The tumble of rocks looked back at her. 'That won't happen. I am very, very sorry that Michael put you to all this trouble. I'm going to ask you not to worry me, or to try to rectify the situation. Thank you for your concern.' He turned and strode away on long legs.

Margaret followed. 'We might prove there is nothing wrong! There are treatments now, treatments that work!'

Thank you!' bellowed Mark and let the door fall shut after him.

Michael stood up to go, sick at heart.

Maggie intercepted him. 'Michael, the first test showed almost no T-cells at all. He is already very sick. Michael, I don't know what your relationship is, excuse me, but should you have the test too?'

'No,' said Michael, suddenly bitter. 'I never slept with him.'

He died and I was in America. Michael's face crumpled and his eyes went bleary, and to escape he pushed the door open with his bum.

'Oh love,' said Margaret.

You think I'm a good person. You think I'm someone who's done all he can to help someone else.

'Give me a call! Tell him we can help him!'

That's the last Michael saw of her, in her Chinese shirt, reflecting in several directions as the door of her clinic swung shut. How is it that you care, Maggie? How is it than anyone cares?

Mark was two streets away, waiting by the car. He was staring up at the sky and listening to his Walkman. It still wheedled out Rosenkavalier. Shrill distant women's voices sang their farewells. Just for once, in London, there were stars.

'Can you send me back now?' Mark asked, without looking at Michael. He was quite calm, angry no longer, but his cheeks and mouth were covered with an even, glossy coating of tears.

'You could stay,' offered Michael.

Mark turned and looked at him with determined eyes. 'This is unbearable,' he said.

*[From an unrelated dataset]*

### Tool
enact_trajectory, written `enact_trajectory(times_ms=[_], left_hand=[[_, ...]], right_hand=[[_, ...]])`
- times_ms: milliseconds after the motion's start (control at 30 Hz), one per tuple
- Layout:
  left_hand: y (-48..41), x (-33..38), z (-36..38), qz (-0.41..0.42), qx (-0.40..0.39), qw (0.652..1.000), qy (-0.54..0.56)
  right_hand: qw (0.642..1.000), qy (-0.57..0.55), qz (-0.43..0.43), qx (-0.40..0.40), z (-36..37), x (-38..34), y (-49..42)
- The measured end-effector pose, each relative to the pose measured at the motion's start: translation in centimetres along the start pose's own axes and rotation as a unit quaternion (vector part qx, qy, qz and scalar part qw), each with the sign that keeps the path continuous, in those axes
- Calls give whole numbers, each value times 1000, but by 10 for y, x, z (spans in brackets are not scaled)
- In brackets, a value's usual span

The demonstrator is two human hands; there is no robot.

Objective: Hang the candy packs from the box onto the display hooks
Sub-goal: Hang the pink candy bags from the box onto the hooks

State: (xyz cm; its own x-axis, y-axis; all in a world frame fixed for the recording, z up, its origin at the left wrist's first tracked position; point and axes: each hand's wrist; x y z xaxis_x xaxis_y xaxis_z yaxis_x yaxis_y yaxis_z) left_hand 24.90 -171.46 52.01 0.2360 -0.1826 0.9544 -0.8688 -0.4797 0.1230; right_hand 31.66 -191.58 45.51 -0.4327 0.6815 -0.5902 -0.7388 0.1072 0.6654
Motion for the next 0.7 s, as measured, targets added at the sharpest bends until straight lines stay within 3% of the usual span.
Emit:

'Look Mark, I'm sorry for all of this; I shouldn't have done it this way. But if you stay, you could listen to music, you could go back to Robert, you could live.'

'It's unbearable, because once you're there,' Mark flung a hand up towards the sky, 'you don't really want to come back. You had no business bringing me back.'

'Just try, for a day or two?'

'I died Michael. I made them withhold treatment. Dying took hours, and I couldn't move or even see, but I could still think, and I had to think my way through dying. I had to work at it, it was an achievement. Can you please send me back now?'

'All right,' sighed Michael.

Mark made to put Robert's photograph into his pocket and then seemed to remember he could not take it with him. He put it back into the plastic Sainsbury's bag.

The great stone face turned once more to Michael. 'Don't do this to anyone else,' Mark said.

'Get ready then.'

'I am ready.'

'Goodbye, then.'

God, this was awful, it was like killing someone.

'Goodbye,' whispered Mark, his expression softening. His cheeks were pink and freckled and he reminded Michael of how he had looked at Sussex.

The singing of the Walkman stopped. Air closed over Mark like a lake and he was gone.

Michael was alone. Inside the bag, there was only the newspaper, and the orange, whole and uneaten.